## EXERCISE
Each line from the opening of the listing below through the line that contains "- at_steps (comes" is to be output exactly as written.

## INFORMATION SHOWN

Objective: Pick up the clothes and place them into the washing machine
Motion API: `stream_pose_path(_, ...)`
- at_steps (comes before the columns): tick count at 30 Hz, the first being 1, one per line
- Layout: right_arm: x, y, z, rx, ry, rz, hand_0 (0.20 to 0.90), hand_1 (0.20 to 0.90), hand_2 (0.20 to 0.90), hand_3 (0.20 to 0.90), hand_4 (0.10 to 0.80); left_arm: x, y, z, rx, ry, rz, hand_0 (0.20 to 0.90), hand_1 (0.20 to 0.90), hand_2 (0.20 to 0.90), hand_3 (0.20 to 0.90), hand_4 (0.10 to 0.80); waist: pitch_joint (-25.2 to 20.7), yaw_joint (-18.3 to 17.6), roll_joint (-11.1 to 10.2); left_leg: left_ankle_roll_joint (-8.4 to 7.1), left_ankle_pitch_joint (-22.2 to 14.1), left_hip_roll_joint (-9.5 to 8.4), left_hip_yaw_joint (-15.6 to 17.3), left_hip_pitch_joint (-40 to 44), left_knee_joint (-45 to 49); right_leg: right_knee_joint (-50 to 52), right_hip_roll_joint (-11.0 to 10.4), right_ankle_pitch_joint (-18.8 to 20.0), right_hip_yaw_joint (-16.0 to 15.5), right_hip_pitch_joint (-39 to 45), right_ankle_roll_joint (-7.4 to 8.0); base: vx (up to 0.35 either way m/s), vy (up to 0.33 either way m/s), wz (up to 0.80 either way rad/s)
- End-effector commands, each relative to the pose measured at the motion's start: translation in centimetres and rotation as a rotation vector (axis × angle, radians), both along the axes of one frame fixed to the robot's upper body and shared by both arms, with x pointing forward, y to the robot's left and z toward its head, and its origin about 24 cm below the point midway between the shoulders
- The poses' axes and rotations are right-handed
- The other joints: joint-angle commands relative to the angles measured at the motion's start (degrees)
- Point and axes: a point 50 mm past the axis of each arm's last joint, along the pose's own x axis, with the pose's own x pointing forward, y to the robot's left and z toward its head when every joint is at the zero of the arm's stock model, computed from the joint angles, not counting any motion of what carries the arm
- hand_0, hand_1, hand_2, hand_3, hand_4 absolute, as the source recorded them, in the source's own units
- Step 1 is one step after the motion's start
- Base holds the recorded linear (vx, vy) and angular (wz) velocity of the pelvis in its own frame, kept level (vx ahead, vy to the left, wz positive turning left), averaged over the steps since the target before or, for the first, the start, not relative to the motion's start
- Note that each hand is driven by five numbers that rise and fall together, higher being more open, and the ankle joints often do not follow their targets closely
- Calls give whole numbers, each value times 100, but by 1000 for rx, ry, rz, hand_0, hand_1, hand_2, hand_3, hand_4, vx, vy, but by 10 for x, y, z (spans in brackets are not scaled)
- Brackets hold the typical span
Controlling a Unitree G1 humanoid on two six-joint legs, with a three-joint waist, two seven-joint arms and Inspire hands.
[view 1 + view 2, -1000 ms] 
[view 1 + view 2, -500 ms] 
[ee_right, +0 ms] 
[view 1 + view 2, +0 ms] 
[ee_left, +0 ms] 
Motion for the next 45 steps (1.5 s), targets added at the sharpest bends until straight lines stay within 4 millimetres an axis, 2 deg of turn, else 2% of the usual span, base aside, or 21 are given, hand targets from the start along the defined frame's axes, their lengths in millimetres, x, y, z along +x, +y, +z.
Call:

## ANSWER TO THE EXERCISE
Objective: Pick up the clothes and place them into the washing machine
Motion API: `stream_pose_path(_, ...)`
- at_steps (comes before the columns): tick count at 30 Hz, the first being 1, one per line

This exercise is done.